Exercise prompt |
From the first line of the data below through the line bearing "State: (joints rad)", reproduce each line exactly; do not include pictures.

Material for the task |
━━━━━━
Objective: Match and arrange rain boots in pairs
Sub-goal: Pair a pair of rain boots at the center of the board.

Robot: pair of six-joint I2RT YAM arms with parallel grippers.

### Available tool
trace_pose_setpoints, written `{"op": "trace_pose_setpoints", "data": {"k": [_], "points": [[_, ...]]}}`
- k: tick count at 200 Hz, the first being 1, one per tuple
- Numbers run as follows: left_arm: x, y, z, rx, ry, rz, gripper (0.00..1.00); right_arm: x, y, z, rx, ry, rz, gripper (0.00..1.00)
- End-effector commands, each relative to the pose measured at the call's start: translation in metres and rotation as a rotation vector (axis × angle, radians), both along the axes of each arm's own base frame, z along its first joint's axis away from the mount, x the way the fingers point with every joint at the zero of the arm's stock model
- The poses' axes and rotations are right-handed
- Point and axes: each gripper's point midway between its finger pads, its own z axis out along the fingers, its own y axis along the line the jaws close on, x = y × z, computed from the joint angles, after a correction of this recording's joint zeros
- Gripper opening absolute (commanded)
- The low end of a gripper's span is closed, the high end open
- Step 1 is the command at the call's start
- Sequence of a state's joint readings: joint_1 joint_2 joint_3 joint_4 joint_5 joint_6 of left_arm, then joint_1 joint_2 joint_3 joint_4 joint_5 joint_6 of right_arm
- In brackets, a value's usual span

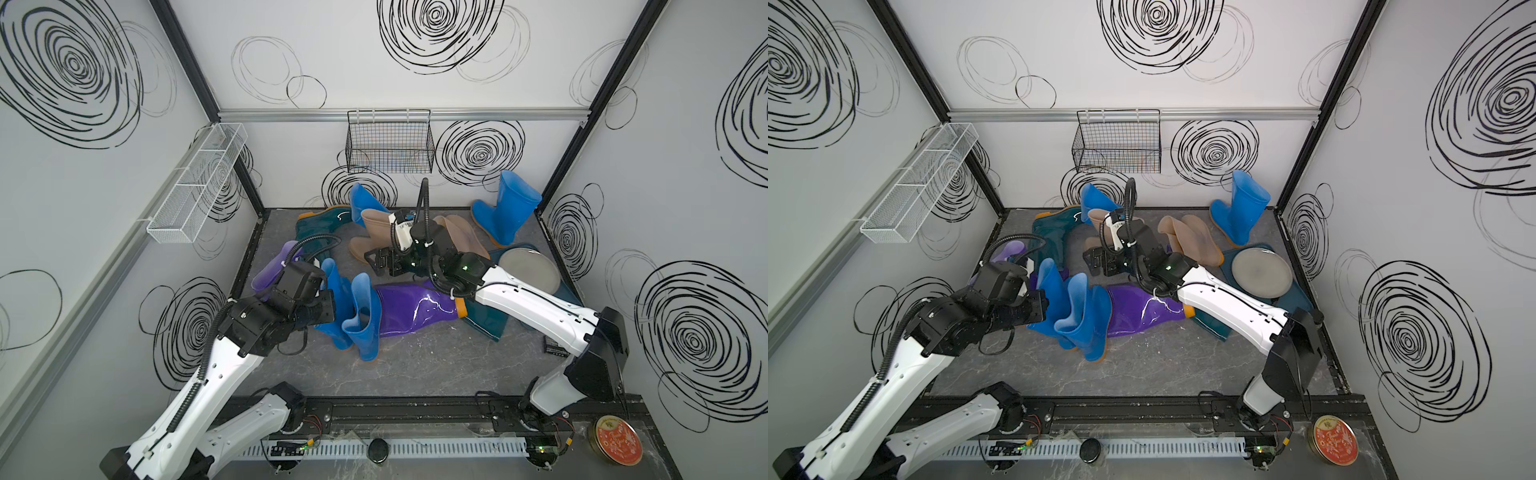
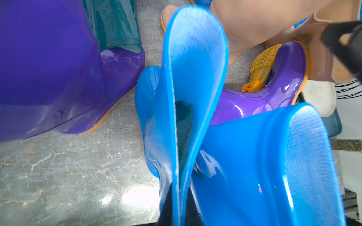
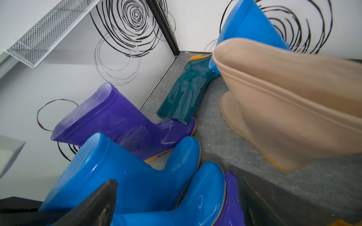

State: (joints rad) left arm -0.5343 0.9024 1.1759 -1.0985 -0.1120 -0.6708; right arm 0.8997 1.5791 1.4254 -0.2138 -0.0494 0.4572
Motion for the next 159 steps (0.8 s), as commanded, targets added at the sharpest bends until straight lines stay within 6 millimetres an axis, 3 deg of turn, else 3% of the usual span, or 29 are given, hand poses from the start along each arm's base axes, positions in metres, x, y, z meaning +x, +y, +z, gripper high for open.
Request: {"op": "trace_pose_setpoints", "data": {"k": [1, 46, 82, 97, 122, 140, 154, 159], "points": [[0.004, -0.009, 0.038, -0.094, -0.098, 0.028, 0.00, -0.006, -0.001, 0.005, 0.027, 0.022, 0.023, 0.98], [-0.002, -0.017, 0.029, -0.079, -0.078, 0.015, 0.00, -0.009, 0.001, -0.012, 0.010, 0.059, 0.041, 0.98], [-0.005, -0.011, 0.008, -0.025, -0.067, 0.015, 0.00, -0.009, 0.005, -0.018, 0.031, 0.077, 0.051, 0.98], [-0.004, -0.010, 0.009, -0.032, -0.093, 0.014, 0.16, -0.010, 0.005, -0.021, 0.025, 0.085, 0.057, 0.98], [-0.004, -0.005, 0.020, -0.029, -0.148, 0.014, 0.55, -0.010, 0.002, -0.026, 0.020, 0.094, 0.054, 0.98], [-0.003, -0.010, 0.033, -0.061, -0.196, -0.006, 0.73, -0.010, 0.000, -0.025, 0.023, 0.096, 0.052, 0.98], [-0.002, -0.017, 0.043, -0.094, -0.233, -0.032, 0.98, -0.011, -0.001, -0.026, 0.021, 0.101, 0.057, 0.98], [-0.002, -0.020, 0.046, -0.106, -0.243, -0.041, 0.99, -0.012, -0.002, -0.026, 0.019, 0.105, 0.056, 0.98]]}}
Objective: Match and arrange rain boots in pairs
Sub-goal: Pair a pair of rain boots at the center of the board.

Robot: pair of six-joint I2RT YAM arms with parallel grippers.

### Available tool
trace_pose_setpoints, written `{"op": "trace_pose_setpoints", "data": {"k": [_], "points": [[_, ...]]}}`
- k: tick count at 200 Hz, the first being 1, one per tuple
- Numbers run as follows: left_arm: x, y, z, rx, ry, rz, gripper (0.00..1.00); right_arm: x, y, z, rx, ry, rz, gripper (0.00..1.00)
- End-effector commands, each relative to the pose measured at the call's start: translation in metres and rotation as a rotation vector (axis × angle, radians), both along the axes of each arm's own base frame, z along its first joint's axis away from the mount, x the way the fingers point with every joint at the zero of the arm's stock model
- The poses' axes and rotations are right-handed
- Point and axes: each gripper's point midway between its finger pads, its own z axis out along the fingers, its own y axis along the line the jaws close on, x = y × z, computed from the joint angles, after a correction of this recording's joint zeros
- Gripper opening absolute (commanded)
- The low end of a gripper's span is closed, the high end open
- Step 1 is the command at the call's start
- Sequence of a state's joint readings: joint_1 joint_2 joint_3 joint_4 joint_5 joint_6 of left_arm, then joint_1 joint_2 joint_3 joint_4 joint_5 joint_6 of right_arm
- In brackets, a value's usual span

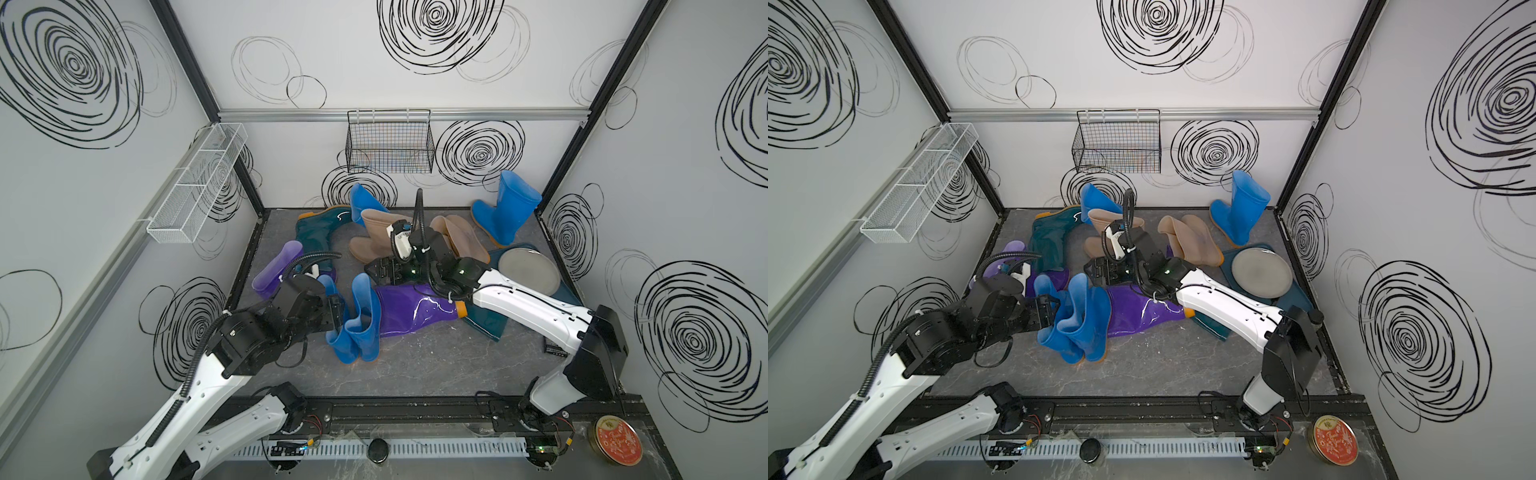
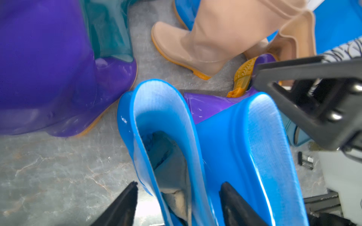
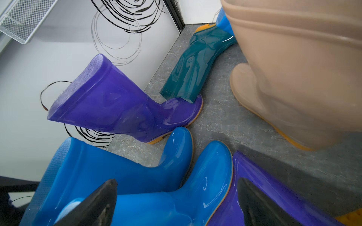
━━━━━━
Response to the exercise |
Objective: Match and arrange rain boots in pairs
Sub-goal: Pair a pair of rain boots at the center of the board.

Robot: pair of six-joint I2RT YAM arms with parallel grippers.

### Available tool
trace_pose_setpoints, written `{"op": "trace_pose_setpoints", "data": {"k": [_], "points": [[_, ...]]}}`
- k: tick count at 200 Hz, the first being 1, one per tuple
- Numbers run as follows: left_arm: x, y, z, rx, ry, rz, gripper (0.00..1.00); right_arm: x, y, z, rx, ry, rz, gripper (0.00..1.00)
- End-effector commands, each relative to the pose measured at the call's start: translation in metres and rotation as a rotation vector (axis × angle, radians), both along the axes of each arm's own base frame, z along its first joint's axis away from the mount, x the way the fingers point with every joint at the zero of the arm's stock model
- The poses' axes and rotations are right-handed
- Point and axes: each gripper's point midway between its finger pads, its own z axis out along the fingers, its own y axis along the line the jaws close on, x = y × z, computed from the joint angles, after a correction of this recording's joint zeros
- Gripper opening absolute (commanded)
- The low end of a gripper's span is closed, the high end open
- Step 1 is the command at the call's start
- Sequence of a state's joint readings: joint_1 joint_2 joint_3 joint_4 joint_5 joint_6 of left_arm, then joint_1 joint_2 joint_3 joint_4 joint_5 joint_6 of right_arm
- In brackets, a value's usual span


State: (joints rad) left arm -0.5343 0.9024 1.1759 -1.0985 -0.1120 -0.6708; right arm 0.8997 1.5791 1.4254 -0.2138 -0.0494 0.4572

With that, the output is complete.